Unicode Support in Delphi: UnicodeString and AnsiString in Delphi

Unicode Support in Delphi: UnicodeString and AnsiString in Delphi 

Recently I was migrating an old Delphi 7 application to newest Delphi XE4 application. The main road block I faced with unicode strings (UnicodeString and AnsiString). Delphi started to support unicode string from Delphi 2009 version. So there are some points regarding unicode characters (UnicodeString and AnsiString) you need to keep in mind while migrating your delphi application older than Delphi 2009 to the newer version. Let me first tell you what unicode is and why do we need this in modern applications?

What is Unicode?

Unicode is a character encoding scheme that allows virtually all alphabets to be encoded into a single character set. Unicode "enabled" applications can use characters and symbols of all of the worlds written languages for storage, retrieval, and display by digital computers.

Unicode is the name of an international character set, encompassing the symbols of all written alphabets of the world, of today and of the past, plus a few more. Unicode includes also technical symbols, punctuations, and many other characters used in writing text, even if not part of any alphabet. 

Why to use Unicode?

Using unicode, Delphi developers become able to serve a global market with their applications -- even if they don’t do anything special to localize or internationalize their applications. Windows itself supports many different localized versions, and Delphi applications need to be able to adapt and work on machines running any of the large number of locales that Windows supports, including the Japanese, Chinese, Greek, or Russian versions of Windows. 

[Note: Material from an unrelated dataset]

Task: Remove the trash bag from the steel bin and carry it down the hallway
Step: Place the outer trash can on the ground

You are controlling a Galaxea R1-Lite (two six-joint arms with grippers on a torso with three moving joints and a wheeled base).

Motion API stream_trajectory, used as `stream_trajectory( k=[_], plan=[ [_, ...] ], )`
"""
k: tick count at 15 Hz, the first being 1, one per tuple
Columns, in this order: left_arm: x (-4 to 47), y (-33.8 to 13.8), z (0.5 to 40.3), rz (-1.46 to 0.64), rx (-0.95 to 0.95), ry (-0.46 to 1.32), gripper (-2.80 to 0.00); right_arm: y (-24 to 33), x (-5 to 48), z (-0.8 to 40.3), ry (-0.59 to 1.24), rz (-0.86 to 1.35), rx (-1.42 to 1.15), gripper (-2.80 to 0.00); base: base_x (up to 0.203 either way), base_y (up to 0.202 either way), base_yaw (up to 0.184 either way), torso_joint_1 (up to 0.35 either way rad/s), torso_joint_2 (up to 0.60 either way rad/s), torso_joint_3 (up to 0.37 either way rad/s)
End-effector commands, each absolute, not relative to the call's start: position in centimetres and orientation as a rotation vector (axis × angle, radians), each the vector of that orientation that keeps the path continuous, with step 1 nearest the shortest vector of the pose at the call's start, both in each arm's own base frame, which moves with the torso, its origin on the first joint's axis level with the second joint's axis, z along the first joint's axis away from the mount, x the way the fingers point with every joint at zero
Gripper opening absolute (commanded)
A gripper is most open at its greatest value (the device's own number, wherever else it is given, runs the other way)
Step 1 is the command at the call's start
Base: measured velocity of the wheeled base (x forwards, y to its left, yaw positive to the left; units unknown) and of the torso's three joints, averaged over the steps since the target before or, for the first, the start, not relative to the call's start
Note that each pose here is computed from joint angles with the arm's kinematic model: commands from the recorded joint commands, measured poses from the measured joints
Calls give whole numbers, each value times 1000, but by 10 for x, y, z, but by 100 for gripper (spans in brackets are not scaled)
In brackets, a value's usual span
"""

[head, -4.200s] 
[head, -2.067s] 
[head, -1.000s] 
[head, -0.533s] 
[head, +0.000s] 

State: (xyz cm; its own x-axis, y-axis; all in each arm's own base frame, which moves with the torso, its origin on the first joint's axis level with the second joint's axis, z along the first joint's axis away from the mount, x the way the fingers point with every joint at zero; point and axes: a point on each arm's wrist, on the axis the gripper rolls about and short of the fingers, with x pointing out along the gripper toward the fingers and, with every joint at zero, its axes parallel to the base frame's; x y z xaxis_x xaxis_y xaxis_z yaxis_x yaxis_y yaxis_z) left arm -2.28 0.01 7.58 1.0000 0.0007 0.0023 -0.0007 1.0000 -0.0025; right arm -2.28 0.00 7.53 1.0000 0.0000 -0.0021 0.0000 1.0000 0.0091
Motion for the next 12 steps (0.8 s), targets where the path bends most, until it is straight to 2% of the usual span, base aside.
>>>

Users of your software may be entering non-ANSI text into your application or using non-ANSI based path names. ANSI-based applications won’t always work as desired in those scenarios. Windows applications built with a fully Unicode-enabled Delphi will be able to handle and work in those situations. Even if you don’t translate your application into any other spoken languages, your application still needs to be able to work properly -- no matter what the end user’s locale is.

UnicodeString and AnsiString in Delphi 

The default string in Delphi 2009 is the new UnicodeString type. By default, the UnicodeString type will have an affinity for UTF-16, the same encoding used by Windows. This is a change from previous versions which had AnsiString as the default type. 

UnicodeString is assignment compatible with all other string types; however, assignments between AnsiStrings and UnicodeStrings will do type conversions as appropriate. Thus, an assignment of a UnicodeString type to an AnsiString type could result in data-loss. That is, if a UnicodeString contains high-order byte data, a conversion of that string to AnsiString will result in a loss of that high-order byte data.

The important thing to note here is that this new UnicodeString behaves pretty much like strings always have (with the notable exception of their ability to hold Unicode data, of course). You can still add any string data to them, you can index them, you can concatenate them with the ‘+’ sign, etc.

For example, instances of a UnicodeString will still be able to index characters. Consider the following code:

 var
   MyChar: Char;
   MyString: string;
 begin
   MyString := ‘This is a string’;
   MyChar := MyString[1];
 end;

The variable MyChar will still hold the character found at the first index position, i.e. ‘T’. This functionality of this code hasn’t changed at all. Similarly, if we are handling Unicode data:

 var
   MyChar: Char;
   MyString: string;
 begin
   MyString := ‘世界您好‘;
   MyChar := MyString[1];
 end;

The variable MyChar will still hold the character found at the first index position, i.e. ‘世’.